Even at the top level, AI is still competitive, with new generative-AI platforms emerging. ChatGPT and Google’s Gemini both receive hundreds of millions of queries each month, while other consumers may be using slightly more specific generative-AI products — such as Dall-E or Llama, which is now built into many of Meta’s products — to create images. As with many technologies, consumers may prefer a specific option because of its user interface or because they find the results better serve their needs.

These incredibly popular products, though, are only one type of AI product, and often rely on many other AI, machine-learning, or related products. The different elements involved in developing large language models and other AI products are not retained only by the largest players with popular consumer products but by firms of various sizes and goals. Many of these players are new and low-profile, but they may have a significant impact on the development of AI applications and the overall market.

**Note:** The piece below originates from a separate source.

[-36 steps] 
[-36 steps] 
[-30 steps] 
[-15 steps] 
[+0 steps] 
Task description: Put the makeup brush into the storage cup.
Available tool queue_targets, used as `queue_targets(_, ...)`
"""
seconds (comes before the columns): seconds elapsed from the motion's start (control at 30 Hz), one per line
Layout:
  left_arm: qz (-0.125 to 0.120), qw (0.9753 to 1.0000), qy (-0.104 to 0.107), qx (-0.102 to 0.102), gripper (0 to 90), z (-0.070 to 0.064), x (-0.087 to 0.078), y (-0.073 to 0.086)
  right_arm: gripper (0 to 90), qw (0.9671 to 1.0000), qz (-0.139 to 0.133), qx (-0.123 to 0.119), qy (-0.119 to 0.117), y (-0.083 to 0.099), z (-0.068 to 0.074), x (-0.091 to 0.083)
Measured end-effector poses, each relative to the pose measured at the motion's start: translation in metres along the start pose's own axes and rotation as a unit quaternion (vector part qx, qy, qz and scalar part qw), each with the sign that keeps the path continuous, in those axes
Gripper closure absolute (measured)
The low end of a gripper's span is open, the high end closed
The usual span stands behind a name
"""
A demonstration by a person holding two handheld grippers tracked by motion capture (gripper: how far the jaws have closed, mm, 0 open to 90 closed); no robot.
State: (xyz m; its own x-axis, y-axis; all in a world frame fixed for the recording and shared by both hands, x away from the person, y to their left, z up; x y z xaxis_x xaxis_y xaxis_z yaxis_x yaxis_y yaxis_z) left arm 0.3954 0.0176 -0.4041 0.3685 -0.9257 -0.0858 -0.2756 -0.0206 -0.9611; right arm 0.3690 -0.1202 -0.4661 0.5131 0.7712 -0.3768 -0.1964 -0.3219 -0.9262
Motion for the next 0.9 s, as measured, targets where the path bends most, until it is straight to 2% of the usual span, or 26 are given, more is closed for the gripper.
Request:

Investors do seem to realize this is a competitive market, and many are investing in various AI startups. In February 2024 alone, AI startups received over $4.7 billion in venture-capital investments. Some of these startups may go on to be acquired, their products integrated into existing products in the tech sector or other industries, but such significant investment would be unlikely if the AI market was monopolized, with the winners already chosen. While a few companies may hog the headlines, the overall AI market is made up of companies with a range of sizes, and a significant and still growing number of competitors to the biggest players.

It is concerning to see current and former regulators rush to declare an emerging market monopolized. If we had done so in the past with the markets for other technologies at such an early phase, regulators would have likely been wrong in which companies they thought were too big to be toppled.

Unnecessary antitrust action and scrutiny could deter important investment and backfire by locking in certain first-movers more than the market would. Unfortunately, the claims that AI is or is likely to be a monopoly build on existing misguided anti-tech animus and the presumption that “big is bad” and will always win.

But as history shows us, government regulators are often poor predictors of where market disruption may be heading, and can both accidentally preserve outdated competitors or prevent even better solutions. The best takeaway for the current AI market: Early innovation spurs competition more often than it creates unassailable monopolies.

Jennifer Huddleston is a technology-policy research fellow at the Cato Institute and an adjunct professor at George Mason University’s Antonin Scalia Law School.